**ACTIVITY**
Beginning at the top of the data below, write out every line exactly until you reach the line with "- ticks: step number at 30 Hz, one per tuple", and include that line.
[[ MATERIAL PROVIDED open ]]
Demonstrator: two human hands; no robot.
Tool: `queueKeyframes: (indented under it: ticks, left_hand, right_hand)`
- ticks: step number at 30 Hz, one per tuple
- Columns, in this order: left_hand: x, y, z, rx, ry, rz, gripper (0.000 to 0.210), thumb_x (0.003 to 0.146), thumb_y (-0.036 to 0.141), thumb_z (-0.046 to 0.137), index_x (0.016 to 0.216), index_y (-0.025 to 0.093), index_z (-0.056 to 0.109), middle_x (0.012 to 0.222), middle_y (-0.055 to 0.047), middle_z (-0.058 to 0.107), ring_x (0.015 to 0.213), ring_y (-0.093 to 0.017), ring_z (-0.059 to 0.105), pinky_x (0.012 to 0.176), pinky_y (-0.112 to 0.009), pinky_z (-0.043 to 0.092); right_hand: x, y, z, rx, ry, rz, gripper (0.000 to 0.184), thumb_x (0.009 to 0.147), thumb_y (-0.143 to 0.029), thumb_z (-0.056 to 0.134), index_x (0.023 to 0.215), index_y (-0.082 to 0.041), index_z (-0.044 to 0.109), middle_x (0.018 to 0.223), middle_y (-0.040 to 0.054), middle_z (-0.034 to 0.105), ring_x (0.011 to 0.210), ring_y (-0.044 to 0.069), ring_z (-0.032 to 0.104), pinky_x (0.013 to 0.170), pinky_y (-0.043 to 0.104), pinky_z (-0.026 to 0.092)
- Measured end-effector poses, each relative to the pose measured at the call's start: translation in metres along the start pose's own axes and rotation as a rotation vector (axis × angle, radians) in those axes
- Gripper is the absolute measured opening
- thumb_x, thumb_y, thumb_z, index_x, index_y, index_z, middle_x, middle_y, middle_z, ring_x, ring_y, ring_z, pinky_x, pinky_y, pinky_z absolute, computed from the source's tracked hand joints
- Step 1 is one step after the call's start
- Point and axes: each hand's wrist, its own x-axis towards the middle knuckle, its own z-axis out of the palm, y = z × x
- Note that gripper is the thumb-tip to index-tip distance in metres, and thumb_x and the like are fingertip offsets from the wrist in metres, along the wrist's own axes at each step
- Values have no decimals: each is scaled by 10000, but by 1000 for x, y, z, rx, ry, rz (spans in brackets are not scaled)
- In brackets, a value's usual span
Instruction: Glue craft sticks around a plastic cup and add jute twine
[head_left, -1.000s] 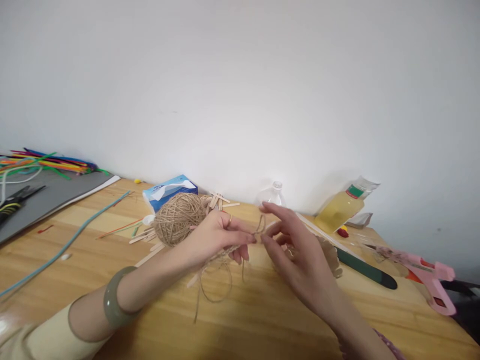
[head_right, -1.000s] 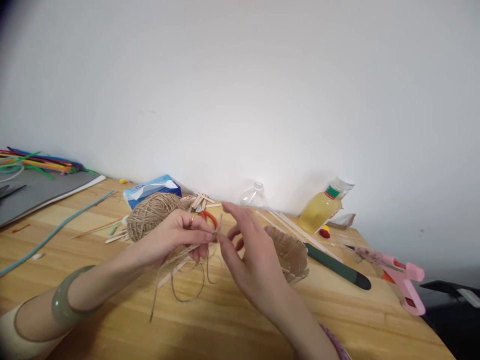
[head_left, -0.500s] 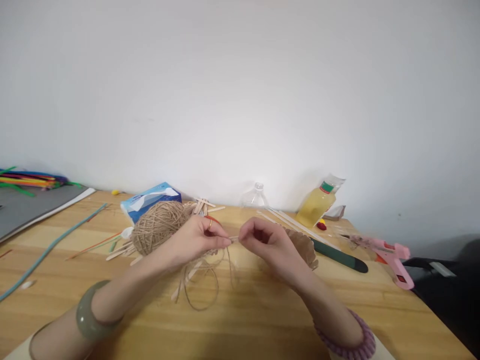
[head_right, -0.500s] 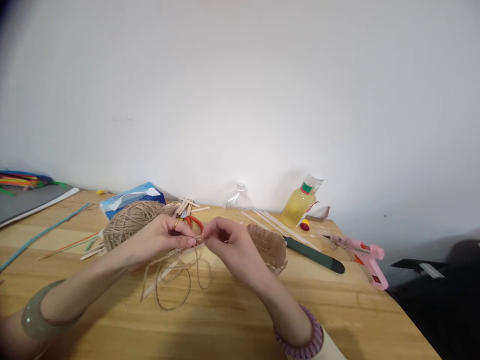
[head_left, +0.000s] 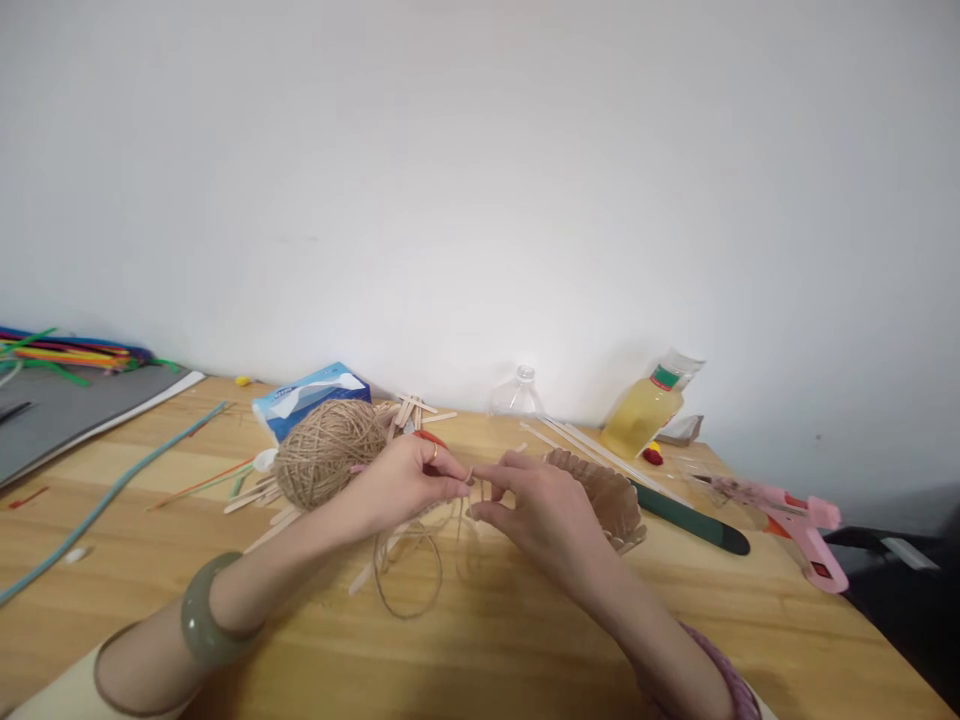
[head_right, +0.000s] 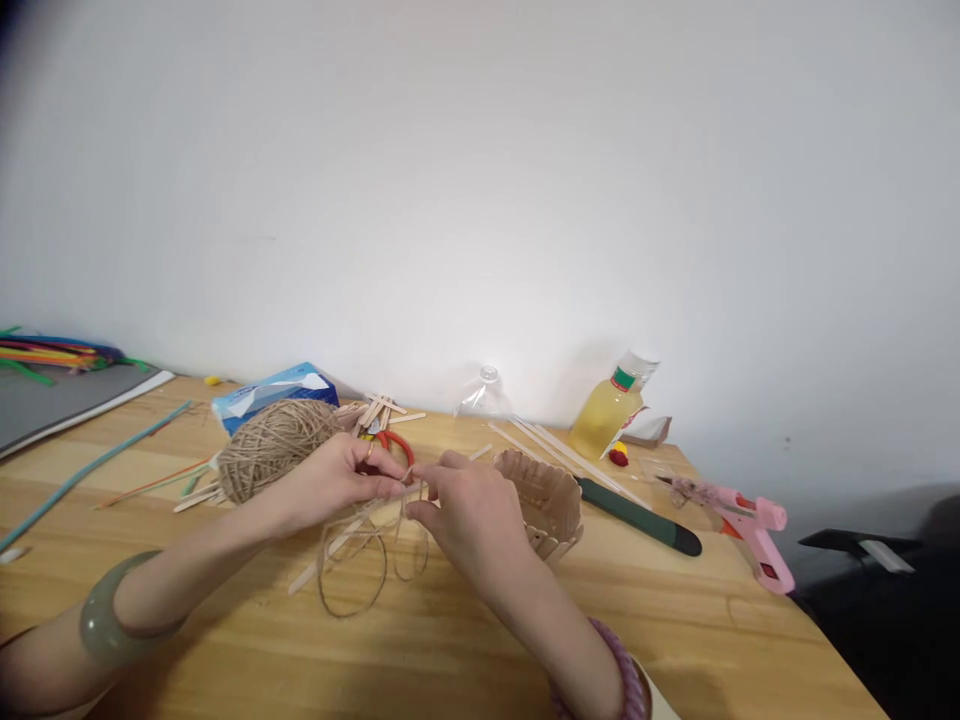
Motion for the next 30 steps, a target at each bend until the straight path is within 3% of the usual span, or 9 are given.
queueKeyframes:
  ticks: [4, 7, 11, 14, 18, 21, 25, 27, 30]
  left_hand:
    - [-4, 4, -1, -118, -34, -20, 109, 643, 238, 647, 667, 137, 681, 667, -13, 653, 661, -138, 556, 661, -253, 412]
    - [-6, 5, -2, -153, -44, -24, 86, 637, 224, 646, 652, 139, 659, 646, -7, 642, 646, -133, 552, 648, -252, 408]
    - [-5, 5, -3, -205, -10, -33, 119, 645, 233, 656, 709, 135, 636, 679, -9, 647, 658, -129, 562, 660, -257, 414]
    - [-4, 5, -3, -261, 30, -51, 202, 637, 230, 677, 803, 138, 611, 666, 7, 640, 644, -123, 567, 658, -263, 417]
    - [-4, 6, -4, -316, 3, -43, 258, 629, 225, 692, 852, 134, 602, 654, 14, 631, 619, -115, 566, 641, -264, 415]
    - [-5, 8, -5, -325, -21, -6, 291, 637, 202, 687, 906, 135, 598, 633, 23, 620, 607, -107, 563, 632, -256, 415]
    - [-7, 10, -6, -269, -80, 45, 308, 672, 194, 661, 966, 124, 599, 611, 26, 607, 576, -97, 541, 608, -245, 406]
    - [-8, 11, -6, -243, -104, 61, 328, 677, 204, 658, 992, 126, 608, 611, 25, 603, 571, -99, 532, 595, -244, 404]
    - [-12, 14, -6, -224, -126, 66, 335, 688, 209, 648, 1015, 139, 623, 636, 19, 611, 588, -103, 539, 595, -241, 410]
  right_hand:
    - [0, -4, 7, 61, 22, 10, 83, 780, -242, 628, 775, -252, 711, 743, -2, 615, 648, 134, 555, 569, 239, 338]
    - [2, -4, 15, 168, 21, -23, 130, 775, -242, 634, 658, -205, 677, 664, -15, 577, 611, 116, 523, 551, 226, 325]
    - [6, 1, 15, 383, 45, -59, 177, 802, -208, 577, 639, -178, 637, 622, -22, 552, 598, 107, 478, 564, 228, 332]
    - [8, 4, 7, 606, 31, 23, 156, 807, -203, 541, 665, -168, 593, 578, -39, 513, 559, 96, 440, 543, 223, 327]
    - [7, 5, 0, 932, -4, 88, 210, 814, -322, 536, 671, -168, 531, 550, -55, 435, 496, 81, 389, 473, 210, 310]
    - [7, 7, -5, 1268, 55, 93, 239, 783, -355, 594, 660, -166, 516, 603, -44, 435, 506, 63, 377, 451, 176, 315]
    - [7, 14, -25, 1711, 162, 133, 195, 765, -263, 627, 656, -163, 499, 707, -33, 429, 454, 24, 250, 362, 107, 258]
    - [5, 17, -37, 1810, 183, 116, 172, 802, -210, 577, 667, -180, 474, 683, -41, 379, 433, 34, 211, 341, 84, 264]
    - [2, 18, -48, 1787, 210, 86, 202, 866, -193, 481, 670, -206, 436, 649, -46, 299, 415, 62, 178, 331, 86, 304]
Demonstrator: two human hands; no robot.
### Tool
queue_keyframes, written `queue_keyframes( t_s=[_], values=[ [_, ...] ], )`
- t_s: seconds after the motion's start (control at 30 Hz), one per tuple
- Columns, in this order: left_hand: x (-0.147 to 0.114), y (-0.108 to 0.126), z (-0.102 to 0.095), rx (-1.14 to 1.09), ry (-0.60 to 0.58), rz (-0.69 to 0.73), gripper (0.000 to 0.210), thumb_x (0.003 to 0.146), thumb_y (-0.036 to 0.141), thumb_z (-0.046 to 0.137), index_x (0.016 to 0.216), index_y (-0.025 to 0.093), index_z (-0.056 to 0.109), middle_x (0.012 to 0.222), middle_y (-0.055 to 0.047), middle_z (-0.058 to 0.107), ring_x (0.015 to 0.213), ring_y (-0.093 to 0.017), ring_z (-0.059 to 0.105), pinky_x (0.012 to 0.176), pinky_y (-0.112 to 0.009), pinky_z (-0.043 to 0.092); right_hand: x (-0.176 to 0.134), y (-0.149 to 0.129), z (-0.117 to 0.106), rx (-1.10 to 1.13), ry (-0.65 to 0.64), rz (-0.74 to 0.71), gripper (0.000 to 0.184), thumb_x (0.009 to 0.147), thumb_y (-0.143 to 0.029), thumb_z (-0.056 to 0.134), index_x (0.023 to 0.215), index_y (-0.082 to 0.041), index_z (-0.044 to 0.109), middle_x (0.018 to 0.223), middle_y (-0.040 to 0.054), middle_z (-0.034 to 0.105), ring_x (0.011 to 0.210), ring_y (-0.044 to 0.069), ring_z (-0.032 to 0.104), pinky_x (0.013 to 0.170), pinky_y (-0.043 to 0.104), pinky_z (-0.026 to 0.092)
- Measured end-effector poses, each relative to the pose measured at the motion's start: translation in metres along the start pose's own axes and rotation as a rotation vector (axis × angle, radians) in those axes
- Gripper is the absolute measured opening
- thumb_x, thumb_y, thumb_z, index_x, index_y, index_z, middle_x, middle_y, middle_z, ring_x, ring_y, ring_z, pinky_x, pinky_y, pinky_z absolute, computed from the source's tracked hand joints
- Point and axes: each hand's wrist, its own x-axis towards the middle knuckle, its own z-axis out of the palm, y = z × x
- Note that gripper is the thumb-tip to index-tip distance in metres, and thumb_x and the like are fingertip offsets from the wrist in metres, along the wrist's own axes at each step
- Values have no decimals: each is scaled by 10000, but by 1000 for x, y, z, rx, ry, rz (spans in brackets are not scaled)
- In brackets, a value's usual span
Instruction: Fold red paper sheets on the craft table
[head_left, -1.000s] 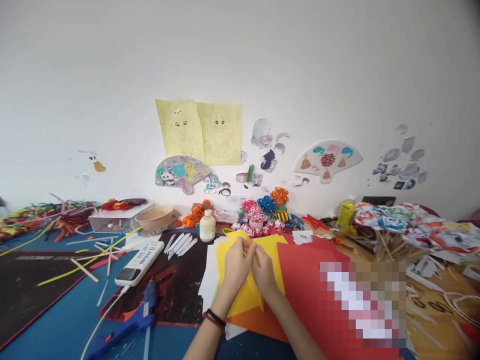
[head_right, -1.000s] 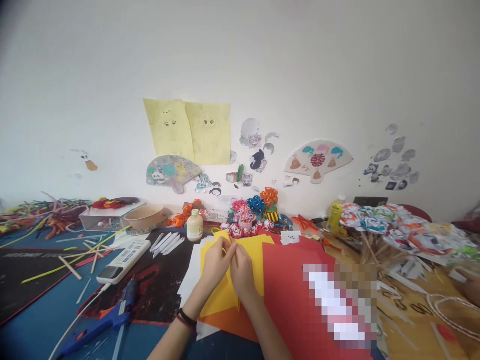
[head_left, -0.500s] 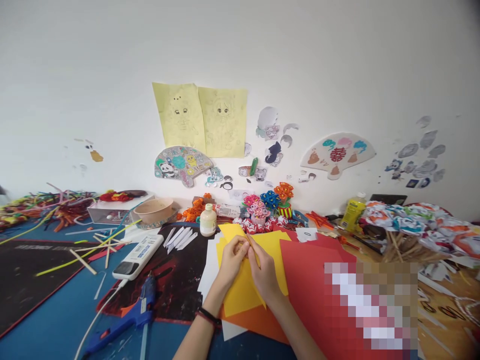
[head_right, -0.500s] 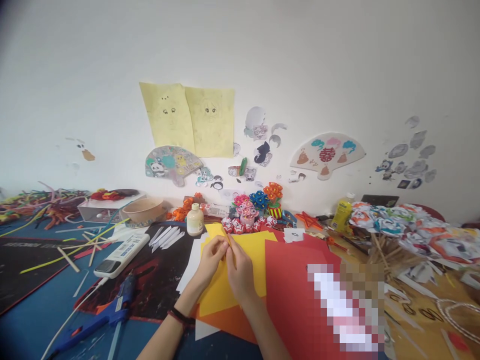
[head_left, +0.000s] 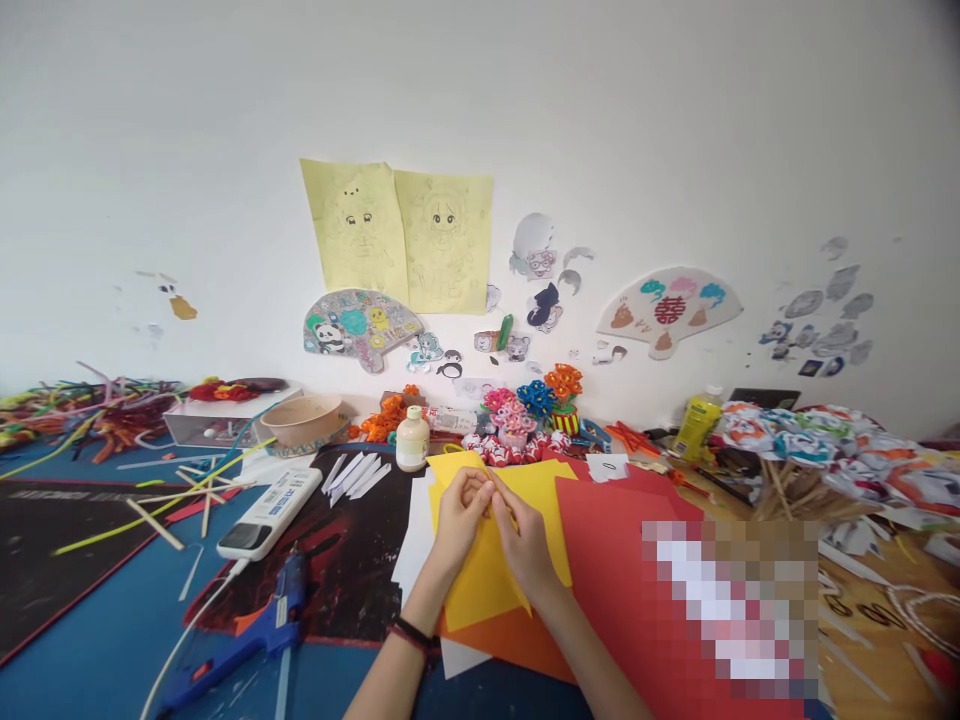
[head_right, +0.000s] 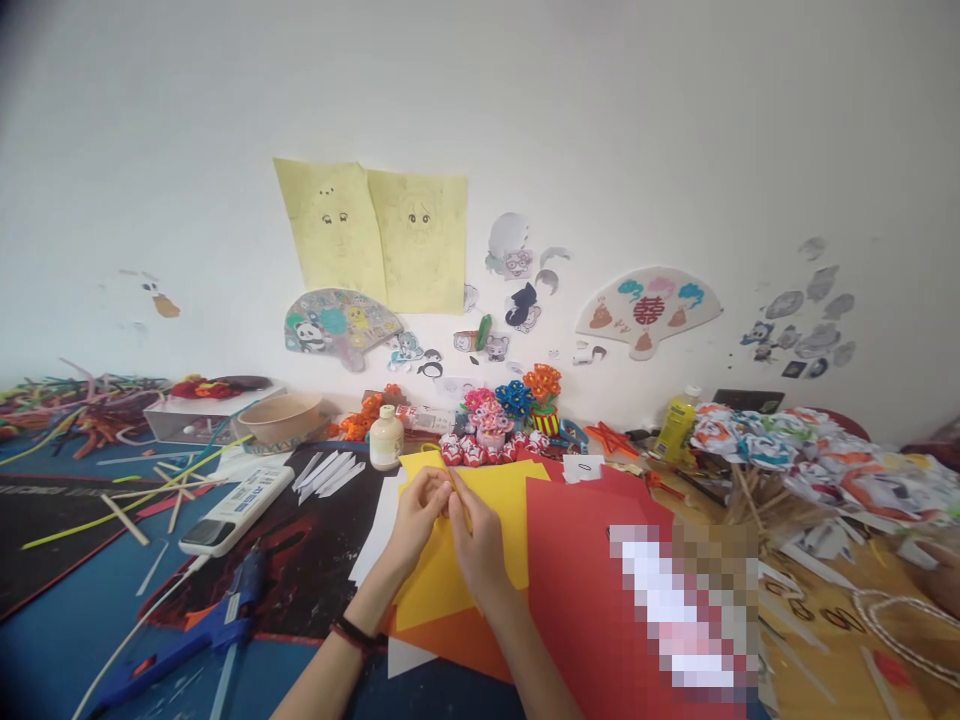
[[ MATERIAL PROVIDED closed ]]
**SOLUTION TO THIS PROBLEM**
Demonstrator: two human hands; no robot.
Tool: `queueKeyframes: (indented under it: ticks, left_hand, right_hand)`
- ticks: step number at 30 Hz, one per tuple

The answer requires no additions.